I want to show that $$\bar y\land (x\lor z)\land (\bar x \lor \bar y) = \bar y\land (x\lor z)$$
I have done the following: \begin{align*}\bar y\land (x\lor z)\land (\bar x \lor \bar y) &=\bar y\land \left [(x\lor z)\land (\bar x \lor \bar y)\right ]\\ & =\bar y\land \left [\left ((x\lor z)\land \bar x\right )\lor \left ((x\lor z)\land \bar y\right )\right ] \\ & = \bar y\land \left [\left (\left (x\land \bar x\right )\lor \left (z\land \bar x\right )\right )\lor \left (\left ( x\land \bar y\right )\lor \left (z\land \bar y\right )\right )\right ] \\ & = \bar y\land \left [\left (0\lor \left (z\land \bar x\right )\right )\lor \left (\left ( x\land \bar y\right )\lor \left (z\land \bar y\right )\right )\right ] \\ & = \bar y\land \left [\left (z\land \bar x\right )\lor \left ( x\land \bar y\right )\lor \left (z\land \bar y\right )\right ]\end{align*} Is everything correct so far? How can we continue?
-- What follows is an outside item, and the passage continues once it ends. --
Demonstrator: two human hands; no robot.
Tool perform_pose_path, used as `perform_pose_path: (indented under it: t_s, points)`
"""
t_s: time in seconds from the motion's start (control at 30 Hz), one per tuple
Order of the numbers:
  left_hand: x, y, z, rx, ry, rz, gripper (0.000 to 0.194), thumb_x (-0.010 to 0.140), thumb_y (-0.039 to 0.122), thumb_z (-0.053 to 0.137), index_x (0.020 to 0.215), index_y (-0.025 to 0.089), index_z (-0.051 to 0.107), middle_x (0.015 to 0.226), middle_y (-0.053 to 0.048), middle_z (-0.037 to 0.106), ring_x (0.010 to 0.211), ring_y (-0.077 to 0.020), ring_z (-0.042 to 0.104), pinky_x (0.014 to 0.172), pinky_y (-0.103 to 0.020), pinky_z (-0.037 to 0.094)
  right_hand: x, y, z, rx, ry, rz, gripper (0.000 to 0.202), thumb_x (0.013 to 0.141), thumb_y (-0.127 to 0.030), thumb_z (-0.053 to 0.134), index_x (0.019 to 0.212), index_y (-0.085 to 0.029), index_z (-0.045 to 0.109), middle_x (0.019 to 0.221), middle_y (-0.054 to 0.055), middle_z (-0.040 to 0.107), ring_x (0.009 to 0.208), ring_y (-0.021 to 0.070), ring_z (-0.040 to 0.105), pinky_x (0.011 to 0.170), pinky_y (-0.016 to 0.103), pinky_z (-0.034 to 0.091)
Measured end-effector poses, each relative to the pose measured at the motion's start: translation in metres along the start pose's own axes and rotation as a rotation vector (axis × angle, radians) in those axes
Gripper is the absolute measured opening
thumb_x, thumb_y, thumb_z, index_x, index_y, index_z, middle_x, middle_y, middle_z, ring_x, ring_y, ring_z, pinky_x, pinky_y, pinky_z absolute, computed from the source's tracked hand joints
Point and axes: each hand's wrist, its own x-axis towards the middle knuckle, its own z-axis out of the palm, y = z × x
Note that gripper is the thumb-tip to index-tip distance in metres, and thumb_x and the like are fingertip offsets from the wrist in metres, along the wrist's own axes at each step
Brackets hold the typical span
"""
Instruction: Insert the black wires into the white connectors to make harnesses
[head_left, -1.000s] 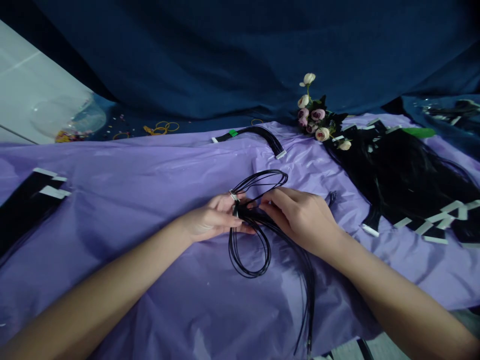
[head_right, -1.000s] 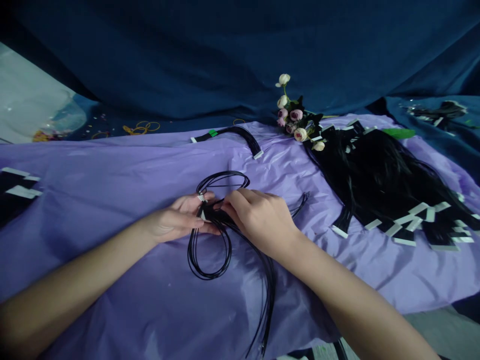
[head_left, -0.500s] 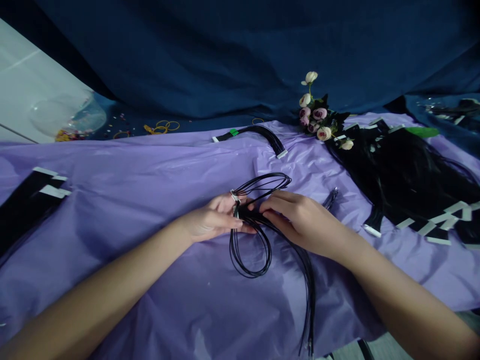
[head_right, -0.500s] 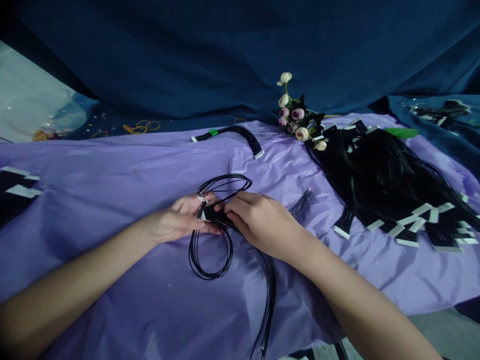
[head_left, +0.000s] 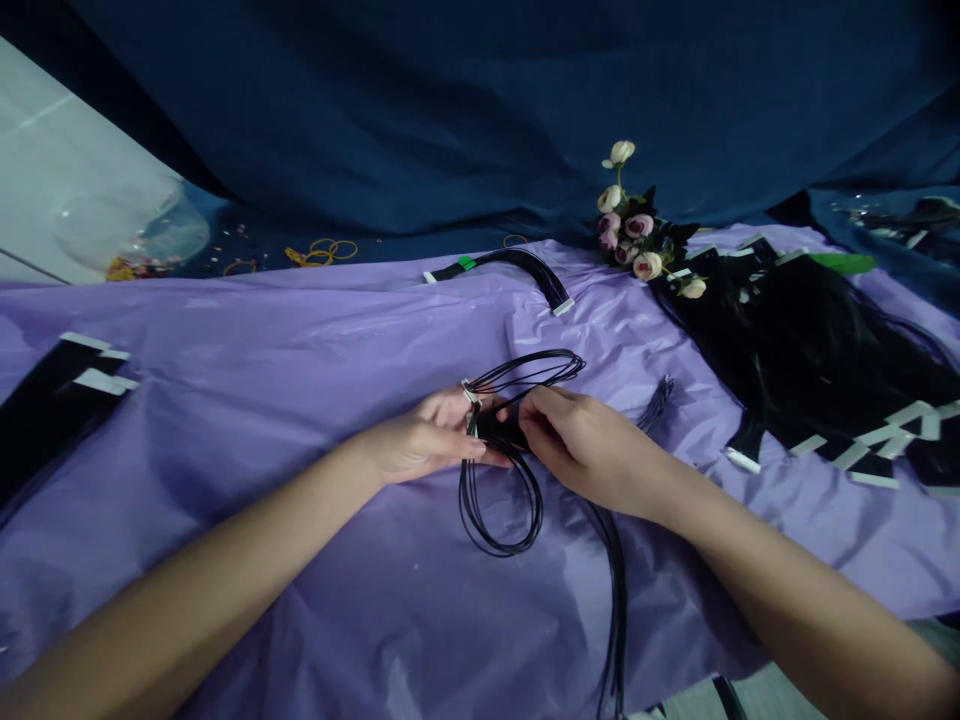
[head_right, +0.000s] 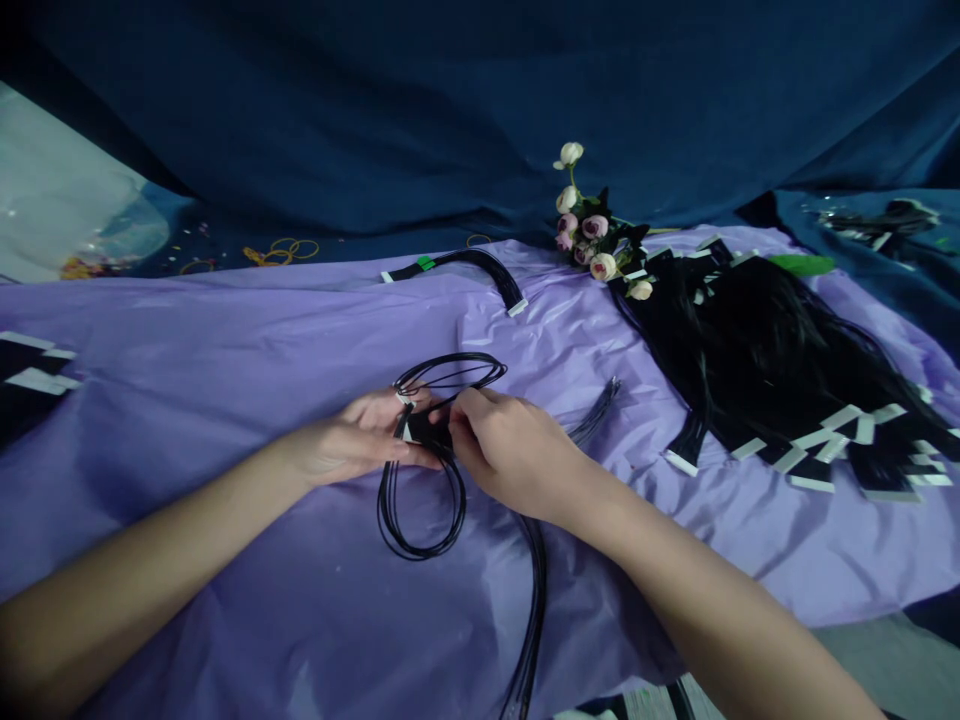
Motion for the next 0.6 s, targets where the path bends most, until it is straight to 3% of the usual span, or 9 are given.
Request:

You want to show $$\bar y\land (x\lor z)\land (\bar x \lor \bar y) = \bar y\land (x\lor z)$$
Intuitively, the left hand side of this says that $y$ must be false (because we have $\bar y \land \dots$), and so $(\bar x \lor \bar y)$ is a tautology—it is always true. So we can rewrite this as $\bar y \land (x \lor z)$, which is exactly the right hand side. So they are equivalent statements.
More rigorously,
$$ \begin{align} \bar y \land (x \lor z) \land (\bar x \lor \bar y) \\ =\bar y \land (\bar x \lor \bar y) \land (x \lor z) && \text{commutativity} \\ =\bar y \land (x \lor z) && \text{absorption} \\ \end{align} $$
The ‘absorption’ law we just used is a standard identity but if you really want proof,
$$ \begin{align} x \land (x \lor y) \\ =(x \land x) \lor (x \land y) && \text{distributive} \\ =x \lor (x \land y) && \text{idempotent} \\ =(x \land 1) \lor (x \land y) && \text{identity} \\ =x \land (1 \lor y) && \text{distributive} \\ =x \land 1 && \text{annulment} \\ =x && \text{identity} \\ \end{align} $$